1. Oh the first, first constipated man was Cain; he wasn’t Able. (all are 2x)
2. Oh the second, second constipated man was Noah; he had an ark full.
3. Oh the third, third constipated man was Jonah; he had a whale of a time.
4. Oh the fourth, fourth constipated man was Pharaoh; he wouldn’t let ‘em go.
5. Oh the fifth, fifth constipated man was Moses; he took 2 tablets.
6. Oh the sixth, sixth constipated man was Nachshon; he was up to his neck.
7. Oh the seventh, seventh constipated man was Balaam; he couldn’t move his ass.
8. Oh the eighth, eighth constipated man was Samson; he brought the house down.
9. Oh the ninth, ninth constipated man was Solomon; he sat for 40 years.
10. Oh the tenth, tenth constipated man was David; he fought a giant


This song came up in a conversation with [livejournal.com profile] levana_b.
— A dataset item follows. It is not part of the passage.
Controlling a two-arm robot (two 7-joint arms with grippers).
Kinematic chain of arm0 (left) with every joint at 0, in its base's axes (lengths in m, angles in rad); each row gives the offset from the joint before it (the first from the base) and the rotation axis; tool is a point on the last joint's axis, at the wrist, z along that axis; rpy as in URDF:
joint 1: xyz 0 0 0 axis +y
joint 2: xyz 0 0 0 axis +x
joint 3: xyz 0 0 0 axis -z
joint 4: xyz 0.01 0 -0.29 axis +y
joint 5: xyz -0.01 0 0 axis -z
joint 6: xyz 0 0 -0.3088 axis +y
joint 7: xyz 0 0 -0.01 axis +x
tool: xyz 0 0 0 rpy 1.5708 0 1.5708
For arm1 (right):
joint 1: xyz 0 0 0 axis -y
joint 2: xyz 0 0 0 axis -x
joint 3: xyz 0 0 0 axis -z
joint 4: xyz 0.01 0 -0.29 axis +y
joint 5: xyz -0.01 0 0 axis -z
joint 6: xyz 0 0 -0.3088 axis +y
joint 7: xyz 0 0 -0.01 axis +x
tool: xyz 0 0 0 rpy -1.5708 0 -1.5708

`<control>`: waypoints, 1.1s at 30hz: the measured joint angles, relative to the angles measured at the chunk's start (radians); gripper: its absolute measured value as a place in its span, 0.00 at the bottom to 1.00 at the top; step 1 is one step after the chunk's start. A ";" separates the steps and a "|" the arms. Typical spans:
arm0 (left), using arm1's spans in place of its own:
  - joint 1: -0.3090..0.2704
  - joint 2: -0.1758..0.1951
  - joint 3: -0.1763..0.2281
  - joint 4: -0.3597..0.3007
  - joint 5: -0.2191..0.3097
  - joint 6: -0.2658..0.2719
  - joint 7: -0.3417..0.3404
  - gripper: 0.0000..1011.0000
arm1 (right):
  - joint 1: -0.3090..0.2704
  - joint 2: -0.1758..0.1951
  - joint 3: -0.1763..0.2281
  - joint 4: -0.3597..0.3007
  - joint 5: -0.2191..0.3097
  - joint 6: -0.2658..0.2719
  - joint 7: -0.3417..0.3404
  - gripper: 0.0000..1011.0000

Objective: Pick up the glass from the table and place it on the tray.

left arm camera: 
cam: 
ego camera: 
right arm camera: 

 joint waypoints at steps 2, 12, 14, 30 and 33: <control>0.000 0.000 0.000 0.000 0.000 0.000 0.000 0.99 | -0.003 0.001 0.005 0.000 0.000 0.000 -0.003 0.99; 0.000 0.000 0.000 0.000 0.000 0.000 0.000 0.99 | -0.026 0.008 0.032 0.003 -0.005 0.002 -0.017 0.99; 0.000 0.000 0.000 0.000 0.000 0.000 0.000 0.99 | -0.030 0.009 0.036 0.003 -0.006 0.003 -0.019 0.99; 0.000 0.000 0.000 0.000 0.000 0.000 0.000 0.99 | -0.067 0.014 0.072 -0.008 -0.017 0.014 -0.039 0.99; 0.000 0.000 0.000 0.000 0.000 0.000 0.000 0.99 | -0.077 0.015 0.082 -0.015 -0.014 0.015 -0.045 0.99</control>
I hadn't thought about the song in years, and now all these NFTY memories are flooding my mind.

There was a night where me, [livejournal.com profile] firelizard736, and another friend A. stayed up late into the night writing parodies. ([livejournal.com profile] twopoints, were you a part of this as well?)


The parody we wrote of "10 men" was the 10 incestuous couples in the Bible. Though not all of them were couples, and not all were in the Bible (the last one was NFTY- we're one big family).
We also did something to the tune of "Yachad," and to a tune of "Tumbalalaikah" that Noam Katz had recently wrote and taught us.
And then A. told us the story about how she had hooked up with a guy who was a really bad kisser, and we wrote a song to the tune of "House at Pooh Corner." I still remember the chorus:

So help me if you can someone's got to teach
[Said guy] how to make out
You'd be surprised beyond a doubt
How little he really knows
Somebody needs some hos
Someone should teach him or he'll never make out again.

Now that I look at it, it probably wasn't the nicest song in the world, but it's not like we sang it for anyone or told him about it. I think it was just a product of our all-nighter and died with the incest songs.


I just finished the presentation, which is why I'm rewarding myself with this entry. It's amusing to write, so I think I'll go back and read it whenever I'm in a bad mood. Now off to do historical archaeology homework!